• **EXERCISE GOAL**: All lines from the start of the listing below through the line containing "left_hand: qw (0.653" are to be written out again exactly, and no others.

[GIVEN MATERIAL Boundary: Start]

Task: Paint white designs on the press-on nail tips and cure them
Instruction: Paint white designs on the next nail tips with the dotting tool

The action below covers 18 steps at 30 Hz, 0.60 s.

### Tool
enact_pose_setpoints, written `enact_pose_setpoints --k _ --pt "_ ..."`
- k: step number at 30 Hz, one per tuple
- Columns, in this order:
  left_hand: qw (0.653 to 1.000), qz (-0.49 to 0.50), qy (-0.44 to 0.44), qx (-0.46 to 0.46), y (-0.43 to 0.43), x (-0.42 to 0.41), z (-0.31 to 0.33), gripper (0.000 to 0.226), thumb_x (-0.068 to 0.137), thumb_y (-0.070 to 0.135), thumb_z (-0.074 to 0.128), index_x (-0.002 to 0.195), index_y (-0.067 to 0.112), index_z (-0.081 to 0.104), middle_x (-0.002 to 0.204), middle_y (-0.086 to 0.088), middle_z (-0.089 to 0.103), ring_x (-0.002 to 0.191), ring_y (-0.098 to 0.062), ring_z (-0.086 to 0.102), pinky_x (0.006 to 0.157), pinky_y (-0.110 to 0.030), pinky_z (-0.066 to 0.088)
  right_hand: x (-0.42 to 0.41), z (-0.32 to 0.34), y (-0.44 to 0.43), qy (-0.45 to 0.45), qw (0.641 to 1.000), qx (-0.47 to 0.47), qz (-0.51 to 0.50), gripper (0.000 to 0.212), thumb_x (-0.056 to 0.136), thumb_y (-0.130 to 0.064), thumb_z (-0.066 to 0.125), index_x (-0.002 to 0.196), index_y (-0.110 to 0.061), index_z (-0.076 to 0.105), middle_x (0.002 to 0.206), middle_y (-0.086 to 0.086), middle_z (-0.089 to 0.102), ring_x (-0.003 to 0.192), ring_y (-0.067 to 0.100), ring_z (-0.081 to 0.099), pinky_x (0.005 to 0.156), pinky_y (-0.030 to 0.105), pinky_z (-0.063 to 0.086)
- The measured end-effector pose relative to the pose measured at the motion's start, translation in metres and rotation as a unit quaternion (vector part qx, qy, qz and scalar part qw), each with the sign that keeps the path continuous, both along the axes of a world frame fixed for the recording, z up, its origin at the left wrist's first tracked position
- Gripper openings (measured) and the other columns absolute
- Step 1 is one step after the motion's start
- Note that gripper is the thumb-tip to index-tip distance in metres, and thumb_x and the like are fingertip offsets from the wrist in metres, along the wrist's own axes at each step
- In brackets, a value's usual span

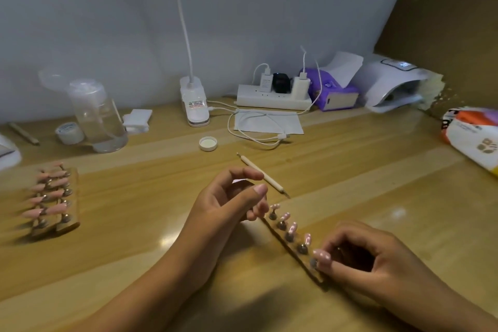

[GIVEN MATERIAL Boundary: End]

• **EXERCISE SOLUTION**:
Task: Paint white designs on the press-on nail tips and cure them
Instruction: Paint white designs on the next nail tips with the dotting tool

The action below covers 18 steps at 30 Hz, 0.60 s.

### Tool
enact_pose_setpoints, written `enact_pose_setpoints --k _ --pt "_ ..."`
- k: step number at 30 Hz, one per tuple
- Columns, in this order:
  left_hand: qw (0.653 to 1.000), qz (-0.49 to 0.50), qy (-0.44 to 0.44), qx (-0.46 to 0.46), y (-0.43 to 0.43), x (-0.42 to 0.41), z (-0.31 to 0.33), gripper (0.000 to 0.226), thumb_x (-0.068 to 0.137), thumb_y (-0.070 to 0.135), thumb_z (-0.074 to 0.128), index_x (-0.002 to 0.195), index_y (-0.067 to 0.112), index_z (-0.081 to 0.104), middle_x (-0.002 to 0.204), middle_y (-0.086 to 0.088), middle_z (-0.089 to 0.103), ring_x (-0.002 to 0.191), ring_y (-0.098 to 0.062), ring_z (-0.086 to 0.102), pinky_x (0.006 to 0.157), pinky_y (-0.110 to 0.030), pinky_z (-0.066 to 0.088)

There is no more to this answer.